What you are asked to do: The reply should hold only the lines below from the one with "Please return the mask of the black left" to the end, each copied exactly.

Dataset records
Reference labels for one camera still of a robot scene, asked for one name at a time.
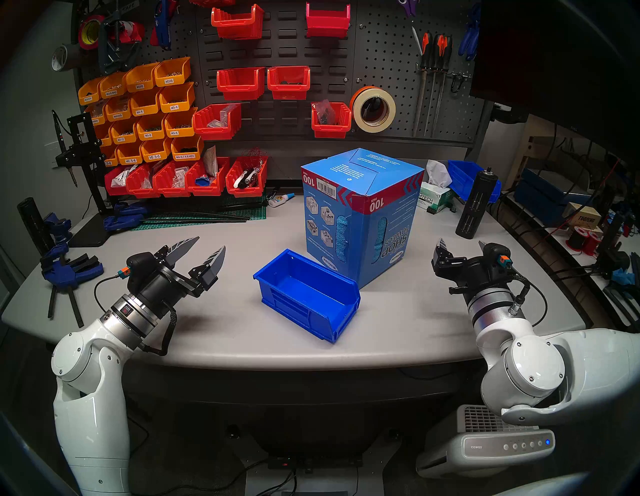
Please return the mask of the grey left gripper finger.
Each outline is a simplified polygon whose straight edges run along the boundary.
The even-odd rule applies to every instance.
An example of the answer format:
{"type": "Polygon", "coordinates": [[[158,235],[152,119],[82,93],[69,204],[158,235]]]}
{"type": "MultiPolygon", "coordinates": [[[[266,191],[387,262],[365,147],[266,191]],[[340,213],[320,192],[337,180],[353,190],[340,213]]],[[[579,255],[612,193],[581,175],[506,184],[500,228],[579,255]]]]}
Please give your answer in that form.
{"type": "Polygon", "coordinates": [[[218,273],[220,272],[224,263],[226,253],[226,246],[216,250],[214,253],[197,267],[194,267],[189,271],[189,277],[201,291],[208,291],[218,280],[218,273]]]}
{"type": "Polygon", "coordinates": [[[163,246],[154,254],[154,258],[167,268],[174,269],[177,261],[187,254],[199,239],[200,237],[190,237],[176,242],[171,247],[163,246]]]}

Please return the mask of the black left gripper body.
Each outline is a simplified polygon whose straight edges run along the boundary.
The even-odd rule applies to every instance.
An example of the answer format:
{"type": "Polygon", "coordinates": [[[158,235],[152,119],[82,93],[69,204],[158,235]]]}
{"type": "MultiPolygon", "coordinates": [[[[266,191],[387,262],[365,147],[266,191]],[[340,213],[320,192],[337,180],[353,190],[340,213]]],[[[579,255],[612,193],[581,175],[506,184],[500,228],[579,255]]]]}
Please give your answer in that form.
{"type": "Polygon", "coordinates": [[[129,293],[161,319],[185,296],[199,297],[203,286],[167,267],[151,270],[130,267],[129,293]]]}

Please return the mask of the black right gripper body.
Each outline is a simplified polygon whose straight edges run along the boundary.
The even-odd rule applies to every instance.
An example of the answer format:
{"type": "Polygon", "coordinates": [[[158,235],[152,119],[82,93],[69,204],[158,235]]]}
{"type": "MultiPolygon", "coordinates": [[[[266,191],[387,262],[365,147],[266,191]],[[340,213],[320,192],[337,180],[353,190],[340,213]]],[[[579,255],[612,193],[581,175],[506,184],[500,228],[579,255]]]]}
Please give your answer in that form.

Completed task:
Please return the mask of the black left gripper body.
Each outline is a simplified polygon whose straight edges run along the boundary.
The even-odd rule applies to every instance.
An example of the answer format:
{"type": "Polygon", "coordinates": [[[158,235],[152,119],[82,93],[69,204],[158,235]]]}
{"type": "MultiPolygon", "coordinates": [[[[266,191],[387,262],[365,147],[266,191]],[[340,213],[320,192],[337,180],[353,190],[340,213]]],[[[579,255],[612,193],[581,175],[506,184],[500,228],[579,255]]]]}
Please give your answer in that form.
{"type": "Polygon", "coordinates": [[[129,293],[161,319],[185,296],[199,297],[203,286],[167,267],[151,270],[130,267],[129,293]]]}

Please return the mask of the black right gripper body.
Each outline is a simplified polygon whose straight edges run along the boundary.
The even-odd rule applies to every instance.
An example of the answer format:
{"type": "Polygon", "coordinates": [[[158,235],[152,119],[82,93],[69,204],[158,235]]]}
{"type": "MultiPolygon", "coordinates": [[[[266,191],[387,262],[365,147],[266,191]],[[340,213],[320,192],[337,180],[353,190],[340,213]]],[[[579,255],[612,193],[581,175],[506,184],[500,228],[579,255]]]]}
Please give your answer in that form.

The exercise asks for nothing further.